WORK REQUIRED |
Wherever "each" appears in a line of the listing, that line should be returned.

[[ SUPPLIED DATA open ]]

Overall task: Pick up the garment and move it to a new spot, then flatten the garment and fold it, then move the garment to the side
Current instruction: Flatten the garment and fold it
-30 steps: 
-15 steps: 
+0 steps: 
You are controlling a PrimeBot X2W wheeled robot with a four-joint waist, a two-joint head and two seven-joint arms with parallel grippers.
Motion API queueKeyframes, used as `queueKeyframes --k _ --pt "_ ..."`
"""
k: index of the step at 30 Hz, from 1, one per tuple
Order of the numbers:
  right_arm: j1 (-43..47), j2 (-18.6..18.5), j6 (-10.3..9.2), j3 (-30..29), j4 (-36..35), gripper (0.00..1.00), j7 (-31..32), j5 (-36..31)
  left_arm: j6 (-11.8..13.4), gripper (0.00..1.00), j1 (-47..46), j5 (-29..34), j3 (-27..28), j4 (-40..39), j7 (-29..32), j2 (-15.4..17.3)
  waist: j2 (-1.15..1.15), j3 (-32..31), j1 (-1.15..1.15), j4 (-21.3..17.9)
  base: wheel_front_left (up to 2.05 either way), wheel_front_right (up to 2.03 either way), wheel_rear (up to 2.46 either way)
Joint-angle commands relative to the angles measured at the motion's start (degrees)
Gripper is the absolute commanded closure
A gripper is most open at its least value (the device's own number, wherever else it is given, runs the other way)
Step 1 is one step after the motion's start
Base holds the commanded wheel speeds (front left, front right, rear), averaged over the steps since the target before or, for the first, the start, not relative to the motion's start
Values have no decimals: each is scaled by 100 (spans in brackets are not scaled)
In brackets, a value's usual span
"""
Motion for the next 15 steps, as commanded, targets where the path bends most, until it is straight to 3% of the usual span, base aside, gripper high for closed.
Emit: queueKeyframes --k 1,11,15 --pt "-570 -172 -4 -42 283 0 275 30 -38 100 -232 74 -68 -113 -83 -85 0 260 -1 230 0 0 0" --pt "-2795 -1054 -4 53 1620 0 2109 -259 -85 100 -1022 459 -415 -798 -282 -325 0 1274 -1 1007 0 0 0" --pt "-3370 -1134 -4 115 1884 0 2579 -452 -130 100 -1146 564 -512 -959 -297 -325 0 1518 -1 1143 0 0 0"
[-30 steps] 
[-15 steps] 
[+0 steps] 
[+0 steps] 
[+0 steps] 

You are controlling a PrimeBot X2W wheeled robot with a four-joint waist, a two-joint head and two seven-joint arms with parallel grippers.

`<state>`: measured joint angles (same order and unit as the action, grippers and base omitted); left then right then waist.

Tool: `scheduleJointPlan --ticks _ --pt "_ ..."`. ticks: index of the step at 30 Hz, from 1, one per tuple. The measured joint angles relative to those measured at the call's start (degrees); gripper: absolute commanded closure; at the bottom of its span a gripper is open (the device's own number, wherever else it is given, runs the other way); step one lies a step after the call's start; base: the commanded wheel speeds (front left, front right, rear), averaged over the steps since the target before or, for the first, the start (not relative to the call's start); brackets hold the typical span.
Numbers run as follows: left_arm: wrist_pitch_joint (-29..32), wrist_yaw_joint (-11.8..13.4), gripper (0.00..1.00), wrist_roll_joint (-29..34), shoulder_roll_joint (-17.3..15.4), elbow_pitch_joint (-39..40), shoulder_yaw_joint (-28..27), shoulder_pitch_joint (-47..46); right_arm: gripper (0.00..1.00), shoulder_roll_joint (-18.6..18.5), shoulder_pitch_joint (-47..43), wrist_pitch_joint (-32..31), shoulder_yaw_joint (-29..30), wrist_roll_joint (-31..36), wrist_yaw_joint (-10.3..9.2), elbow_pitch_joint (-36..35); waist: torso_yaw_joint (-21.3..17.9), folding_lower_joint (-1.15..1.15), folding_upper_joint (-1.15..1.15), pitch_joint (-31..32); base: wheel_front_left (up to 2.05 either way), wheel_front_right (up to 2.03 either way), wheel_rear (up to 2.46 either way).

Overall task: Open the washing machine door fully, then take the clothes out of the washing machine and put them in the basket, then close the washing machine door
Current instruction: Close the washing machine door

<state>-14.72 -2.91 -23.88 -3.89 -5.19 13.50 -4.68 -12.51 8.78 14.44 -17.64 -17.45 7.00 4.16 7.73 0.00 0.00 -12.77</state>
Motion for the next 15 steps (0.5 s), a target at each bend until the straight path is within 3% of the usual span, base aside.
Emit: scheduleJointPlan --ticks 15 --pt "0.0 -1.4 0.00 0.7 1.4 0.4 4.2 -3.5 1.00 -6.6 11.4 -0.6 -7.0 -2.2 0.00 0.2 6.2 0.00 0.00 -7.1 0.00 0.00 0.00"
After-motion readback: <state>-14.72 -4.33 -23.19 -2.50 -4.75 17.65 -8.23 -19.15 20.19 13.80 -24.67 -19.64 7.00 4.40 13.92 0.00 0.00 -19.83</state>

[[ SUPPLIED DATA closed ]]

WRITTEN ANSWER |
Values have no decimals: each is scaled by 100 (spans in brackets are not scaled)
Motion for the next 15 steps (0.5 s), a target at each bend until the straight path is within 3% of the usual span, base aside.

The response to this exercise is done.